Iraqi Prime Minister Mustafa Al-Kadhimi managed to avoid being victimized by assassination attempts by drone equipment, left unaffected, with at least seven security guards injured. Following the incident, tensions are only growing across the nation.
Armed with explosive arms, an unidentified unmanned air vehicle stroke Prime Minister Kadhimi’s official residence located in the Green Zone area in Baghdad early on Sunday morning, reported Reuters. Such risk attacks were attempted on one of the most securely protected areas in the capital city, home to government buildings and foreign embassies.

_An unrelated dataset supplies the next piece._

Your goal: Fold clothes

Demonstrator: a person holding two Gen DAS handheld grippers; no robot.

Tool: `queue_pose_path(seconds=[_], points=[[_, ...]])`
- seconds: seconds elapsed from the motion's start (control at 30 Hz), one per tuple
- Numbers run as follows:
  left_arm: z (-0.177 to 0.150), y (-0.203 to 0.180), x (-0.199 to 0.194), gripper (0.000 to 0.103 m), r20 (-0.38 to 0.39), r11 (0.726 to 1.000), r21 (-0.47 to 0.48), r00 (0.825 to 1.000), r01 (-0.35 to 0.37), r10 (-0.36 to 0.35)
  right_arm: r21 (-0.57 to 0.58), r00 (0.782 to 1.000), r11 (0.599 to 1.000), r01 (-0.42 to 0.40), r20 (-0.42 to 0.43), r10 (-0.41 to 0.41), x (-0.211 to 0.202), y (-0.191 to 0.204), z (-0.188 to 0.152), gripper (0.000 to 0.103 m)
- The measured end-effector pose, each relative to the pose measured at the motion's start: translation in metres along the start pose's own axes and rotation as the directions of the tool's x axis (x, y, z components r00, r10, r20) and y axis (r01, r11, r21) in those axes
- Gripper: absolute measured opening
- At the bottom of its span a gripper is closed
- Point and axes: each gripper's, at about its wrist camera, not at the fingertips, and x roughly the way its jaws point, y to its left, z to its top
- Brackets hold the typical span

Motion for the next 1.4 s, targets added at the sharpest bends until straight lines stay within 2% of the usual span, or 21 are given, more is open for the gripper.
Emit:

Not any armed group has yet publicly claimed that it was involved in the attacks. In the meanwhile, suspicions are growing that the Fatah Alliance, which sides with the pro-Iran Shiite militia, might have led the terrorist act as it has mounted anti-government protests arguing that the current Iraqi regime rigged the general elections on Oct. 10. While Shiite militia protestors on Friday tried intruding into the Green Zone chanting slogans against the election rigging, conflicts broke out to leave one dead and a large group injured.
In this year’s general elections, the Fatah Alliance was only limited to 14 seats, less than one third of its portion (48 seats) in 2018. Although Prime Minister Kadhimi is a Shiite Muslim, the group has stood against him since he took office last May on the grounds that he is a pro-U.S. leader.
The terrorist acts in Baghdad have been met with strong condemnations across the international community. U.S. State Department spokesman Ned Price expressed Washington’s condemnations of the terrorist attempts targeting the heart of the Iraqi government, reaffirming its determination to cooperate closely with the Iraqi forces to identify who is held responsible.